12/10/2012

Expo : le thé au musée Guimet

Voilà une boisson universelle, vieille de 2000 ans et toujours tendance ! L'exposition du musée Guimet à Paris   ne se limite pas à montrer de très beaux objets liés à la consommation de ce breuvage. Conférences, ateliers, rencontres et sélection pointue de films complètent le propos.

Identification d'une feuille. Pour commencer, l'exposition a le bon goût de montrer des pieds de théiers en fleurs dans le vestibule du musée. Où l'on constate que le théier est bien de la famille des camélias.
A l'entrée de l'exposition au sous-sol trône la "Tonne de thé" de l'artiste chinois Ai Weiwei. Ce cube de feuilles de thé pressé, ancestral process en Chine, s'impose aux narines comme à la vue. 


Tout un monde dans une tasse de thé. Les cinq sens sont ensuite célébrés dans un minifilm de Tran Anh Hung, le réalisateur de L'Odeur de la papaye verte, qui décrit une dégustation de maître Tseng. Difficile de dire ce qui est le plus fascinant : l'élégance de ses gestes, l'extrême concentration qui précède la précision de ses descriptions olfactives ou ses dérapages poétiques, dont je vous laisse la surprise. 

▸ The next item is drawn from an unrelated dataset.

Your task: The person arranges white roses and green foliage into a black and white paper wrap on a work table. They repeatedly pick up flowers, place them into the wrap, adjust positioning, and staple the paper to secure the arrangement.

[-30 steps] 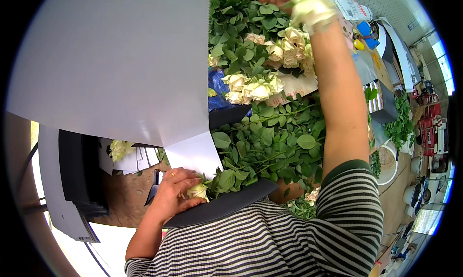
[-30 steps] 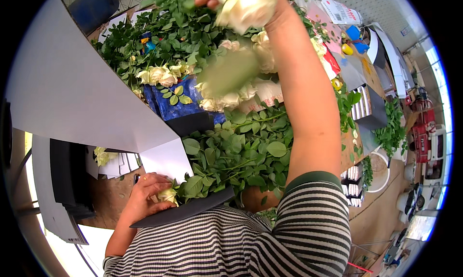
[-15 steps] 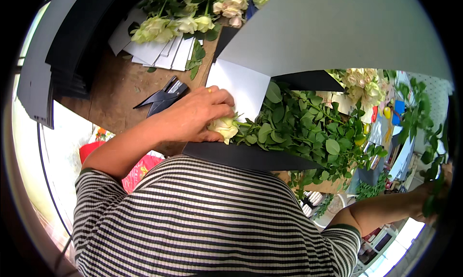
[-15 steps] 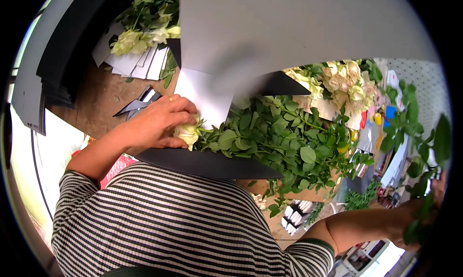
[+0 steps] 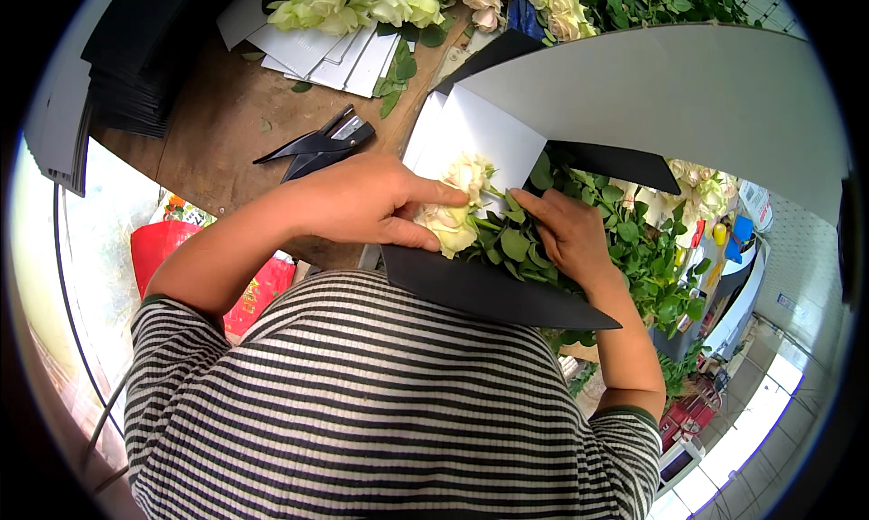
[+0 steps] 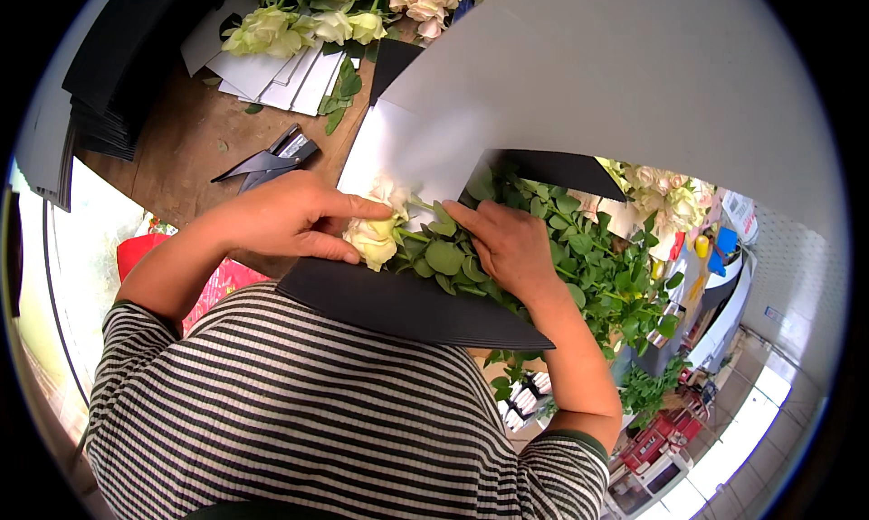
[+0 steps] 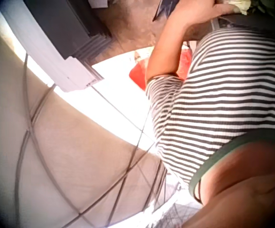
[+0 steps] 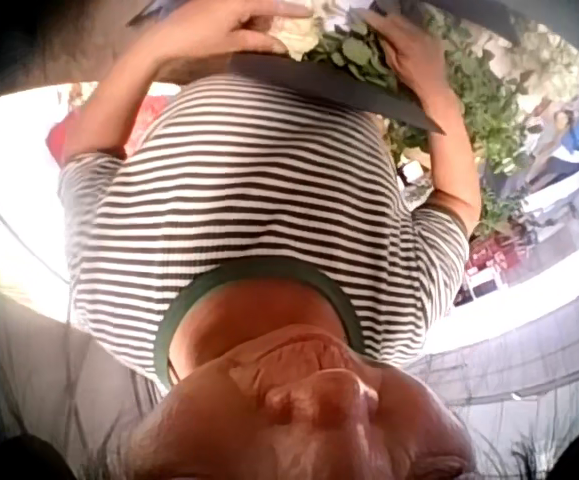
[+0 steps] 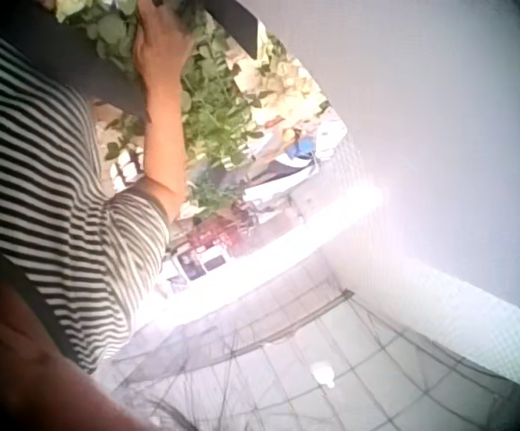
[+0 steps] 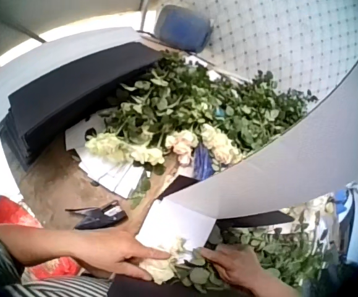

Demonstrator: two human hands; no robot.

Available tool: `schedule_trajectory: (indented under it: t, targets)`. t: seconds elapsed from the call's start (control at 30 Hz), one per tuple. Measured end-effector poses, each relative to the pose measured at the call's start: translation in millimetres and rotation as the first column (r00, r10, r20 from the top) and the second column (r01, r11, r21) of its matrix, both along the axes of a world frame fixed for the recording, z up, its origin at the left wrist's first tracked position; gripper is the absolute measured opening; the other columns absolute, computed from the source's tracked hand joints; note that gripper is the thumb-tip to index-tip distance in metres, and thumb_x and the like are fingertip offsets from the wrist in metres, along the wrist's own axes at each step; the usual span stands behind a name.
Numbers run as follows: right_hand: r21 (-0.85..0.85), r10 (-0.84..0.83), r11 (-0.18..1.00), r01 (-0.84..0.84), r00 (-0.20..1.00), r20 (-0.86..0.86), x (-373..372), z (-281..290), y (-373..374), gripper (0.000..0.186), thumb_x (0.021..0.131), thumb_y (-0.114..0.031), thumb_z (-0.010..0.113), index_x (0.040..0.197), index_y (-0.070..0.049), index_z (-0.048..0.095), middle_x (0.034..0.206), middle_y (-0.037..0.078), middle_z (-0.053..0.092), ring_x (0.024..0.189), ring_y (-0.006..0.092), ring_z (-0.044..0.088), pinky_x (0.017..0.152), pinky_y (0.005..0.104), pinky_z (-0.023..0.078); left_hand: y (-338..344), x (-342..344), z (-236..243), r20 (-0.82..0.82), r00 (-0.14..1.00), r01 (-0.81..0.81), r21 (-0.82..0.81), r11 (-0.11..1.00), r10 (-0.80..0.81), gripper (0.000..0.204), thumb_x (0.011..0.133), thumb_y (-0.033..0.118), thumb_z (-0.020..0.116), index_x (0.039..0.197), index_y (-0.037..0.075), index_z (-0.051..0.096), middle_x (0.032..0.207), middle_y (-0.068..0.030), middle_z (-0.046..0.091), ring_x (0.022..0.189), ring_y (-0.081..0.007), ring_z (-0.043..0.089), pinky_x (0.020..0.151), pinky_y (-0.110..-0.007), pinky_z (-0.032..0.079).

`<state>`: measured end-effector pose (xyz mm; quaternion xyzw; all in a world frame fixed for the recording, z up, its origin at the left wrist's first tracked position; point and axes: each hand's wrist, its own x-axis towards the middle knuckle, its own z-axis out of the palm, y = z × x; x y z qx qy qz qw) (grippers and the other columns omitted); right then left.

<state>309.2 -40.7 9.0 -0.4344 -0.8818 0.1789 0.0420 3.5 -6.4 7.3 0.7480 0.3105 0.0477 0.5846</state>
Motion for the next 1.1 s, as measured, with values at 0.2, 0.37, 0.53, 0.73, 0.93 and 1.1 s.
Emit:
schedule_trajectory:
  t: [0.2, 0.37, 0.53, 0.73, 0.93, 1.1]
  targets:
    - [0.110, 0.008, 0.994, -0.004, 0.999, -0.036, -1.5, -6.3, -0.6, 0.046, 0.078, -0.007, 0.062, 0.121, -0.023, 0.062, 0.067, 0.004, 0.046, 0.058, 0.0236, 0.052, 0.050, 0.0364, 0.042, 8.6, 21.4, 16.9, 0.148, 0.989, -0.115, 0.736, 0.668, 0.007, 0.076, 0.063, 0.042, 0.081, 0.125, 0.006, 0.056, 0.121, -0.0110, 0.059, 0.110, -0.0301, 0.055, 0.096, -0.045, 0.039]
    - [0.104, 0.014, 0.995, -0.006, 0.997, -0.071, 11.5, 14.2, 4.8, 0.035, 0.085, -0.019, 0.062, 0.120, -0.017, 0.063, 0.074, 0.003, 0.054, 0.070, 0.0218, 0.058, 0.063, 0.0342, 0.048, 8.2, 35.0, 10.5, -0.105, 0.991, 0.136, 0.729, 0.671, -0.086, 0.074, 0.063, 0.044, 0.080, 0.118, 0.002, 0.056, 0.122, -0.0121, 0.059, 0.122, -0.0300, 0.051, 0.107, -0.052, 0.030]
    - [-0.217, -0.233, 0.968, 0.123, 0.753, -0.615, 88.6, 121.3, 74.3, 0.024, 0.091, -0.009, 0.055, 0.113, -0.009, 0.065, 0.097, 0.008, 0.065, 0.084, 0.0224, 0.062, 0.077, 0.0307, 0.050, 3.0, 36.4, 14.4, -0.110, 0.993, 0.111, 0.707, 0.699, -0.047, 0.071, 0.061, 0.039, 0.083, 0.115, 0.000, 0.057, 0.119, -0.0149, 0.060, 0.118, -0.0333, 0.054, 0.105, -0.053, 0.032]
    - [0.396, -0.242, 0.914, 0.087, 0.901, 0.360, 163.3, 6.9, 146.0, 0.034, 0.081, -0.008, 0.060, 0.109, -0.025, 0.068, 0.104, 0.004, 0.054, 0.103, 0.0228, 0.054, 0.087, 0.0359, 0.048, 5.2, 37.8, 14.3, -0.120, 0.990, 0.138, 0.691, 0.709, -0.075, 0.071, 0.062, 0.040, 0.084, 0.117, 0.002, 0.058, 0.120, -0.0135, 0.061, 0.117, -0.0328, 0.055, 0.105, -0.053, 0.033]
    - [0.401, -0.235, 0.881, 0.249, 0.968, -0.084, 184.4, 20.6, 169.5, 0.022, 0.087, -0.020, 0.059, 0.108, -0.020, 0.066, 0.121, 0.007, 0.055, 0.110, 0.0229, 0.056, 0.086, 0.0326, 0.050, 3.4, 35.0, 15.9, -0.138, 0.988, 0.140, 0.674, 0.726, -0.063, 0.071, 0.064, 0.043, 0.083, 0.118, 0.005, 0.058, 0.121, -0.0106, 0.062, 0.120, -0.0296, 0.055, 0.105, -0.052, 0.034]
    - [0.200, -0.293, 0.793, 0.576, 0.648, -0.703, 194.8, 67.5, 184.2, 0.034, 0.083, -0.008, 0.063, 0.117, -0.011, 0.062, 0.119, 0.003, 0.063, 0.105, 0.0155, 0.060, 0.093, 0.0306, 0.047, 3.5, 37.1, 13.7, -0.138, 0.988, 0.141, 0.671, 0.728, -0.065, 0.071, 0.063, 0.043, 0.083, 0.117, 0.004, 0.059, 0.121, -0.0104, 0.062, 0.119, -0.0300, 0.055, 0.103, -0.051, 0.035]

La Chine, berceau du thé. En France, quand on parle de thé, ce sont tout de suite les objets japonais qui viennent à l'esprit : la théière en fonte noire, la cérémonie du thé battu au fouet. Mais c'est bien en Chine que l'art du thé est né. L'exposition rend justice aux inventeurs, jusqu'à l'excès le monde arabe, russe et africain n'auront qu'une seule vitrine chacun, point.
Les objets chinois sont à leur avantage, comme ces premiers céladons ou ces premières porcelaines à décor tibétain, d'une simplicité et d'un raffinement extrêmes.

Expérimentations. En collaboration avec le Palais des thés, le musée a mis au point un "thé Guimet" que vous êtes invité à déguster. Plusieurs crus de thé du monde entier sont en exposition. On regrettera la place énorme laissée aux thés parfumés, sans doute jugés plus faciles d'accès... et comme par hasard placés tout près d'un point de vente.

CinémaTHÉque. Le cycle "Saveurs du thé, saveurs d'Asie" propose des documentaires sur le thé et les chefs chinois, mais aussi des fictions. Ne manquez pas deux raretés : Cœur de Tokyo et Une Auberge à Tokyo, films muets d'Ozu des années 1930.